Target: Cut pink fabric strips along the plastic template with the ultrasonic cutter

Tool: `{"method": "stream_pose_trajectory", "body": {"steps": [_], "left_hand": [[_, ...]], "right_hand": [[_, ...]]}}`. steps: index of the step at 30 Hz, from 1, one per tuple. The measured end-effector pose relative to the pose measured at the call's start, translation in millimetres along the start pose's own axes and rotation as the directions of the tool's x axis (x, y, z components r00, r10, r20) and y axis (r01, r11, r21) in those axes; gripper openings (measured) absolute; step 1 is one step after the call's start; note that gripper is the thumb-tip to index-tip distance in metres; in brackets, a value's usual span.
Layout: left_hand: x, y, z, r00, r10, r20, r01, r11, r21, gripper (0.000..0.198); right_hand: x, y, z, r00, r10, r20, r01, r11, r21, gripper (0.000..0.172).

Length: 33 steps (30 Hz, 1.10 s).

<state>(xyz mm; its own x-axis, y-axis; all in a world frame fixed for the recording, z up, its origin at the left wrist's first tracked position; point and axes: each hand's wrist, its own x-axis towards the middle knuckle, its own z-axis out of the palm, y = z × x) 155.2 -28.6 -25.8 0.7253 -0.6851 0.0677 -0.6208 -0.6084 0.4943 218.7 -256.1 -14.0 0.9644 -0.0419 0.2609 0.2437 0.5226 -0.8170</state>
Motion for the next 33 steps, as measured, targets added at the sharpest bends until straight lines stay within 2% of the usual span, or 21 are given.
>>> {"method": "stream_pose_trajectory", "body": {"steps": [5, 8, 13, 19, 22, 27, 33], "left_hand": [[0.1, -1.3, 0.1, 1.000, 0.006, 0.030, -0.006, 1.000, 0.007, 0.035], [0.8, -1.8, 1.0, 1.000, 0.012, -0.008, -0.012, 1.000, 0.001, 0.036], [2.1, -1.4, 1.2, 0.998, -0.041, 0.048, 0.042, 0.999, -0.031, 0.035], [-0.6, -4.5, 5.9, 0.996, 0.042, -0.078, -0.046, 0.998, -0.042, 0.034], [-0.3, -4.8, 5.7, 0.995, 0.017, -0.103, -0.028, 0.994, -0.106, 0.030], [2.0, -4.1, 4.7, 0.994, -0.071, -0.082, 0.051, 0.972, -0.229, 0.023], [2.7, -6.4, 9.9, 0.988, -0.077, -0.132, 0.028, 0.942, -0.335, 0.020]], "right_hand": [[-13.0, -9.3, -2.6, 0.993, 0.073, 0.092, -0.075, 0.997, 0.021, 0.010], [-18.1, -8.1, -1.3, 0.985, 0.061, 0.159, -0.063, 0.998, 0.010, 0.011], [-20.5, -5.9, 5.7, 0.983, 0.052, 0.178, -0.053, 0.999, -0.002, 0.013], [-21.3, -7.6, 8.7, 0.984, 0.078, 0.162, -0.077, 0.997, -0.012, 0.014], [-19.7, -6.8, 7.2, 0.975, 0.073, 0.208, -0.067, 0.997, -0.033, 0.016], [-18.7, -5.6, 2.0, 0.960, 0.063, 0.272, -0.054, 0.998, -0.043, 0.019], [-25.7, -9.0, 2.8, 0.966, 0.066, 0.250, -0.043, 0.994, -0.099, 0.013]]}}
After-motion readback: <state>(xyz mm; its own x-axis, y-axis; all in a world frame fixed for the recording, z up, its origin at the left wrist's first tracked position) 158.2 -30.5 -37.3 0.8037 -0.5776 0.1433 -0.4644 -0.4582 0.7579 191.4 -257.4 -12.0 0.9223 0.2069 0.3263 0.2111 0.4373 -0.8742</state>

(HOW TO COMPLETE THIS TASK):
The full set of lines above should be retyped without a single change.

(YOUR RESPONSE):
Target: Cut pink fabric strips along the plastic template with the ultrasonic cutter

Tool: `{"method": "stream_pose_trajectory", "body": {"steps": [_], "left_hand": [[_, ...]], "right_hand": [[_, ...]]}}`. steps: index of the step at 30 Hz, from 1, one per tuple. The measured end-effector pose relative to the pose measured at the call's start, translation in millimetres along the start pose's own axes and rotation as the directions of the tool's x axis (x, y, z components r00, r10, r20) and y axis (r01, r11, r21) in those axes; gripper openings (measured) absolute; step 1 is one step after the call's start; note that gripper is the thumb-tip to index-tip distance in metres; in brackets, a value's usual span.
Layout: left_hand: x, y, z, r00, r10, r20, r01, r11, r21, gripper (0.000..0.198); right_hand: x, y, z, r00, r10, r20, r01, r11, r21, gripper (0.000..0.172).

Length: 33 steps (30 Hz, 1.10 s).

<state>(xyz mm; its own x-axis, y-axis; all in a world frame fixed for the recording, z up, its origin at the left wrist's first tracked position; point and axes: each hand's wrist, its own x-axis towards the middle knuckle, its own z-axis out of the palm, y = z × x) 155.2 -28.6 -25.8 0.7253 -0.6851 0.0677 -0.6208 -0.6084 0.4943 218.7 -256.1 -14.0 0.9644 -0.0419 0.2609 0.2437 0.5226 -0.8170</state>
Motion for the next 33 steps, as measured, targets added at the sharpest bends until straight lines stay within 2% of the usual span, or 21 are given.
>>> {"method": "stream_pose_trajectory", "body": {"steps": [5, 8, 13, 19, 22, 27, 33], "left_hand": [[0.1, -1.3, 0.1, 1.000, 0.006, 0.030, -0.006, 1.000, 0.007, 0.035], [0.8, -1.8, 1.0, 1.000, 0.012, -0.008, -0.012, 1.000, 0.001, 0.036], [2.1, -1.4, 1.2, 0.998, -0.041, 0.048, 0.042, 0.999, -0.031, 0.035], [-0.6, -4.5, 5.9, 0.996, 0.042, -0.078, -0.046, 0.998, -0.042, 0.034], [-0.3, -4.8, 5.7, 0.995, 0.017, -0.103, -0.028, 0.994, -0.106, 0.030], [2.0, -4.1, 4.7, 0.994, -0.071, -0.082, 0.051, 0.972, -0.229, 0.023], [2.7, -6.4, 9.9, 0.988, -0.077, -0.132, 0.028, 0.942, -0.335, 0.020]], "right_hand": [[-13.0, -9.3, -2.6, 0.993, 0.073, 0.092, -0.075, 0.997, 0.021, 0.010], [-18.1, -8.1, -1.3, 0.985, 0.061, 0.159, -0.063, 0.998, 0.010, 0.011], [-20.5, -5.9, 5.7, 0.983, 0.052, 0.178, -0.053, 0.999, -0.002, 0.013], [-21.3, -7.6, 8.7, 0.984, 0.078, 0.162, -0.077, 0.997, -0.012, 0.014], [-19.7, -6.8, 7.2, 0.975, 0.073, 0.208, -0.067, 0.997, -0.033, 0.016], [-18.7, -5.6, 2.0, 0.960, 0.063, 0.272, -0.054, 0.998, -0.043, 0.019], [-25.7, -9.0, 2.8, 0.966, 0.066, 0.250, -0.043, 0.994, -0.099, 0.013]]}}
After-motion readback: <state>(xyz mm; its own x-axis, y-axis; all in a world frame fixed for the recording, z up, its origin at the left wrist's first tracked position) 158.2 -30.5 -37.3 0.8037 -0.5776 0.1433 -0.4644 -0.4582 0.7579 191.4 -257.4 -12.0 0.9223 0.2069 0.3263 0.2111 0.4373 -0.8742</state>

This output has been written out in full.